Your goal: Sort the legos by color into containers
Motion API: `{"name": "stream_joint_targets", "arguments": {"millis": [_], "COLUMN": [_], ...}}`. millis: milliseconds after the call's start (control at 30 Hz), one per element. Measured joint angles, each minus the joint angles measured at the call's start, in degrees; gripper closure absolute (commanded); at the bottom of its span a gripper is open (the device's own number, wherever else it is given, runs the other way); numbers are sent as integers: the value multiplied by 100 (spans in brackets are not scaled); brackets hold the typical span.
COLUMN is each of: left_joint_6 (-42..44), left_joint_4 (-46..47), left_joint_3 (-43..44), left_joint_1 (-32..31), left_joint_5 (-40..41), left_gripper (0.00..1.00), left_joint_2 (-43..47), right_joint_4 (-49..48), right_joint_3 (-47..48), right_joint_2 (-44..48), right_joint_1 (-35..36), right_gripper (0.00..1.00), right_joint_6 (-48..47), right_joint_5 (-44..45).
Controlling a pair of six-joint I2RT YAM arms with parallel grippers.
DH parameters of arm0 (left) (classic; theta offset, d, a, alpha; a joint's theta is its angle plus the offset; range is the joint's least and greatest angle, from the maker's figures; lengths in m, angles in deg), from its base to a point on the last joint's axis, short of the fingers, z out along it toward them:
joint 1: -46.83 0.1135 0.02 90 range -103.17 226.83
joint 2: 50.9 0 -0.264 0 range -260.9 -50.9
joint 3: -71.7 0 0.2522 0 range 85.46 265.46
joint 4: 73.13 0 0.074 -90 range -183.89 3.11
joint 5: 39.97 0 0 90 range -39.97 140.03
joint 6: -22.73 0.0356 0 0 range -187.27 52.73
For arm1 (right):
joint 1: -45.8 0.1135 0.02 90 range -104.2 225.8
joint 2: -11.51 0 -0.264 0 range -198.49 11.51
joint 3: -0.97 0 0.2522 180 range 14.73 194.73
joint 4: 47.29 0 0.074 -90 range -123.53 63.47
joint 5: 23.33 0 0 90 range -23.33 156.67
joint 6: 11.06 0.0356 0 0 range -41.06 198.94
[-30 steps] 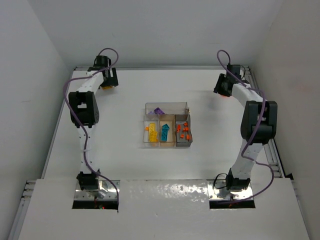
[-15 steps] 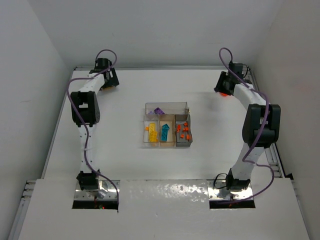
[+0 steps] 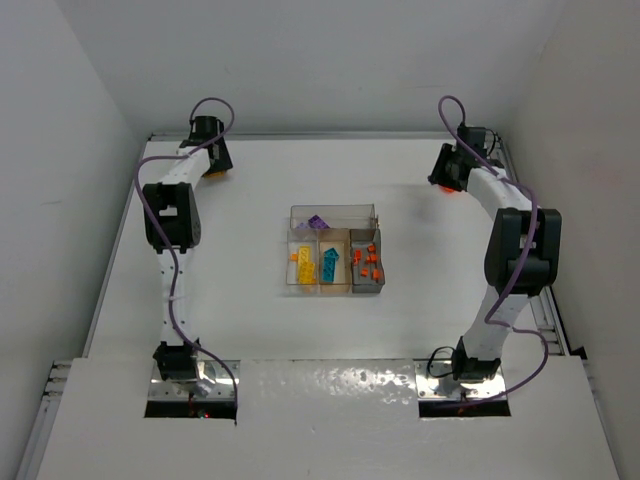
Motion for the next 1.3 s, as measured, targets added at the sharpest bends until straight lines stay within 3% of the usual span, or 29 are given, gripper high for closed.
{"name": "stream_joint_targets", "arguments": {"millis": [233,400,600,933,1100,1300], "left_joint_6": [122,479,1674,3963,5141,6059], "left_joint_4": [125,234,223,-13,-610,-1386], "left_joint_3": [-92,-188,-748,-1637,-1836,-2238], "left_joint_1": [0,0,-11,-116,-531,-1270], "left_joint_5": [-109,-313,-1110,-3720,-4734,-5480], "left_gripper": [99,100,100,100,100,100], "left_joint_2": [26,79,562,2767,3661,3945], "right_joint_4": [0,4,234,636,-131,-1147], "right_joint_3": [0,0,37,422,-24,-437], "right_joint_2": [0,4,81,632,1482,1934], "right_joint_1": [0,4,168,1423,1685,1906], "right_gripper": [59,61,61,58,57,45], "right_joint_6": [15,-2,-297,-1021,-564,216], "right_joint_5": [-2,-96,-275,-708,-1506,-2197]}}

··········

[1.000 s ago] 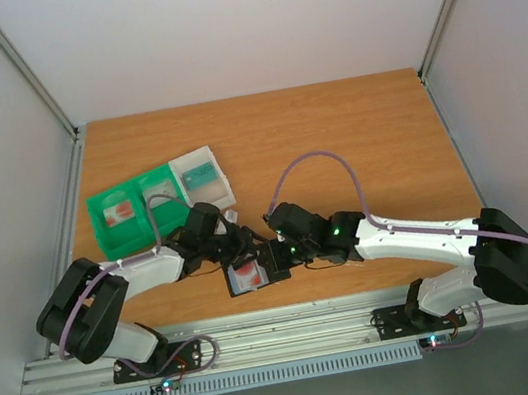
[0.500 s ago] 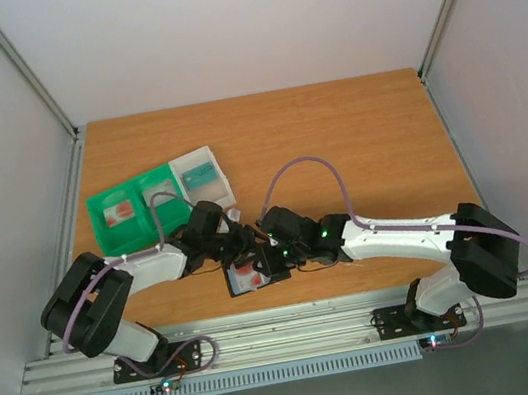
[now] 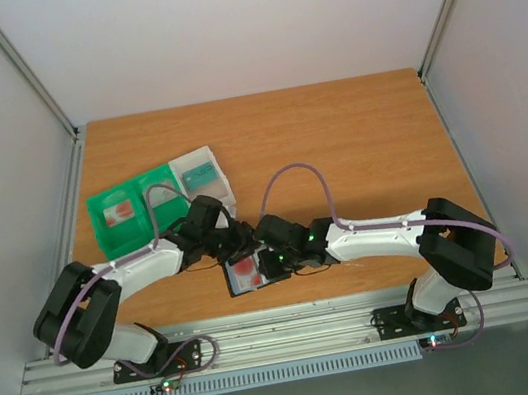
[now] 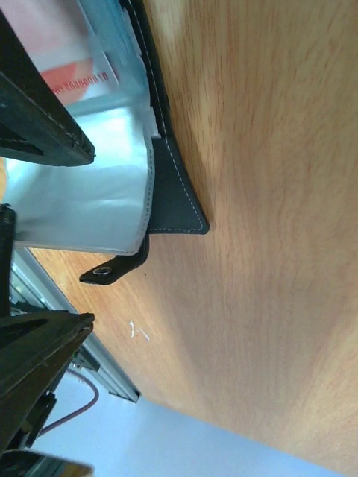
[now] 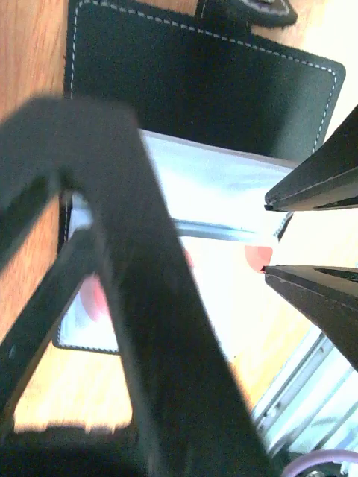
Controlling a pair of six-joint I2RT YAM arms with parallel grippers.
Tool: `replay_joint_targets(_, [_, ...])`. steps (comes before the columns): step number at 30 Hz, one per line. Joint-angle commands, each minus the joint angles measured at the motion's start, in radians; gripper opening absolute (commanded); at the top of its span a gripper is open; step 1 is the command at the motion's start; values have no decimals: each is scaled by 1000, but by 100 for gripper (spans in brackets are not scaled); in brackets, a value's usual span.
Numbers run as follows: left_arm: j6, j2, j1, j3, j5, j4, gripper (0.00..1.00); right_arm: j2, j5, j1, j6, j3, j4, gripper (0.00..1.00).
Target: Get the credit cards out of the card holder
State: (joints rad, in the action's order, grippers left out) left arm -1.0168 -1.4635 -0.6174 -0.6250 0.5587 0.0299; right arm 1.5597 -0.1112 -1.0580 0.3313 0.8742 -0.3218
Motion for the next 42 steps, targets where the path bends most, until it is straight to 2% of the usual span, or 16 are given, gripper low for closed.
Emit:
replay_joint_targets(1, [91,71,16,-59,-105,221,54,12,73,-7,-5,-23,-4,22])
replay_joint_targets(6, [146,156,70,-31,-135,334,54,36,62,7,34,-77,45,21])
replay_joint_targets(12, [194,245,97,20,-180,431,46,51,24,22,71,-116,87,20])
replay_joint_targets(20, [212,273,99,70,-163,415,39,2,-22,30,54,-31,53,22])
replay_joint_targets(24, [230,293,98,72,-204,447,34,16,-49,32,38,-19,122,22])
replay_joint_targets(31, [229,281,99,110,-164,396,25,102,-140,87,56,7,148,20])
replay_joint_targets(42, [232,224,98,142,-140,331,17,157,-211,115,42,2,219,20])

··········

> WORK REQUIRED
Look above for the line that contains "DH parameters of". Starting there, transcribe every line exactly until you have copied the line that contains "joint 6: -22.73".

> RESPONSE TO THIS EXERCISE
DH parameters of arm0 (left) (classic; theta offset, d, a, alpha; a joint's theta is its angle plus the offset; range is the joint's least and greatest angle, from the maker's figures; lengths in m, angles in deg), from its base to a point on the last joint's axis, short of the fingers, z out along it toward them:
joint 1: -46.83 0.1135 0.02 90 range -103.17 226.83
joint 2: 50.9 0 -0.264 0 range -260.9 -50.9
joint 3: -71.7 0 0.2522 0 range 85.46 265.46
joint 4: 73.13 0 0.074 -90 range -183.89 3.11
joint 5: 39.97 0 0 90 range -39.97 140.03
joint 6: -22.73 0.0356 0 0 range -187.27 52.73

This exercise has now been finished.